Following the rapid internationalisation of the Norwegian construction AI scale-up Imerso, head of sales Charmaine Menardo explains the growing trend of automation and digitisation in closing the gap between the office and the site

BIM is undeniably cementing its role within construction’s planning and design domains. Nonetheless, the persistent dissonance between the meticulously outlined BIM plans and the harsh practicalities of the job site remains a recurring obstacle.

Large investments thrown into a project’s early design and planning stages make little difference.

The gap between the map and the terrain in the execution phase invariably leads to unnecessary rework and delay costs, and a litany of quality issues.

Teams can no longer afford to track their projects with Post-it notes, checklists, photos and manual inspection visits. We need measurements; we need better information; we need answers.

A powerful solution is emerging in the form of automatic workflows that track the onsite work status against the BIM plans throughout the construction process.
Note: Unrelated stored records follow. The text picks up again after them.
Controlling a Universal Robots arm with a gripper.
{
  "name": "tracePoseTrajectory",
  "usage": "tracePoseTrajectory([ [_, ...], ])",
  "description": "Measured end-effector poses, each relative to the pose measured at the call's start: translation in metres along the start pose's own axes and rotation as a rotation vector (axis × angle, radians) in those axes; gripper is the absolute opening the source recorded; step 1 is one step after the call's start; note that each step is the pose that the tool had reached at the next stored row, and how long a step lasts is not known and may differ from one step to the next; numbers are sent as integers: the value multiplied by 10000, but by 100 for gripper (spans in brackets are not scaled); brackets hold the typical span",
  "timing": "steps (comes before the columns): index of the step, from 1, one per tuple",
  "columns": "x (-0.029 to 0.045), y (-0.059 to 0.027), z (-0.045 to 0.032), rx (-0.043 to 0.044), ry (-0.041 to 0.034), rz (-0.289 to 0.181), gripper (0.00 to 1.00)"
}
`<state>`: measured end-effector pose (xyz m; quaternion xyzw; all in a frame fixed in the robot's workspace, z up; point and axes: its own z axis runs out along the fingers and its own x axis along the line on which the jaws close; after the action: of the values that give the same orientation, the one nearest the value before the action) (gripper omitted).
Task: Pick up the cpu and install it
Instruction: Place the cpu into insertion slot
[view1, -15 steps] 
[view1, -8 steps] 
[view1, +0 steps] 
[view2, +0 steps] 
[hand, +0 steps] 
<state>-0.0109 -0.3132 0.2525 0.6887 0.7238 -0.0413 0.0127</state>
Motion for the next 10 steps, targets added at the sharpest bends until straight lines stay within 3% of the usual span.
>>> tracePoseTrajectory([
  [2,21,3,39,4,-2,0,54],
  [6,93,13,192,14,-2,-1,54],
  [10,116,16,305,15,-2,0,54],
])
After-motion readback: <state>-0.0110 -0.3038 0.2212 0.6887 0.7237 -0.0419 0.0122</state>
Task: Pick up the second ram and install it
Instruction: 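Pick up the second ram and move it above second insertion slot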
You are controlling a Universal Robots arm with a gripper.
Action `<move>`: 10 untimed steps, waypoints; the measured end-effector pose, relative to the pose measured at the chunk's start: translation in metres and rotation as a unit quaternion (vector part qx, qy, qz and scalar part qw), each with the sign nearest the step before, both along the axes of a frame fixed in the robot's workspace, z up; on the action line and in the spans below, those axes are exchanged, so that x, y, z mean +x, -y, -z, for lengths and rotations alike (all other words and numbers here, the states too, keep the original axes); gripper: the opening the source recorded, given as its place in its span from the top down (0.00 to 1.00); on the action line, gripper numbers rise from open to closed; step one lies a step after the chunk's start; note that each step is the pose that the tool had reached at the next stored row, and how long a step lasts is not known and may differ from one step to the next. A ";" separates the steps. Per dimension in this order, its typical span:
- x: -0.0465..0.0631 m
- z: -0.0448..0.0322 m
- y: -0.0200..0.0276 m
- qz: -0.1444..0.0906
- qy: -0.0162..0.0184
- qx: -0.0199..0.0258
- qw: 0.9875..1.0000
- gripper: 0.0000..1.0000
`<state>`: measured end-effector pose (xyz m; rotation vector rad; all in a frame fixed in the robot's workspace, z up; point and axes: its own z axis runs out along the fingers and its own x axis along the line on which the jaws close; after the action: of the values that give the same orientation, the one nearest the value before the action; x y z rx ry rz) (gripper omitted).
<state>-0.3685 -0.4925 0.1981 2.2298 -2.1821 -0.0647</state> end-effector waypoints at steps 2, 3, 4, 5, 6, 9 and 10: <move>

This requires a modern alchemy that combines advanced technologies to bridge the gap between reality and digital blueprints: artificial intelligence, laser scanning and the eye of big data analytics. United, these innovations are weaving real-time data from the job site into the digital fabric of the BIM models.

This is a construction manager’s dream: team leaders empowered with unparalleled answers from a tireless digital assistant that meticulously oversees work quality and progress, swiftly detecting problematic deviations early and eliminating costly risks before they happen.

A variety of outdated manual processes can be augmented by this. The laborious site monitoring and quality control measures that have historically required weeks of onsite work even for minor job site sections can now be delivered in a matter of minutes spanning the entire construction site.

Rather than sporadic status updates, a feedback loop between the site and the office can now be achieved on a weekly or daily basis. And most importantly, all project partners can benefit from the levelling of the playing field in terms of access to job site information to better deliver their respective tasks.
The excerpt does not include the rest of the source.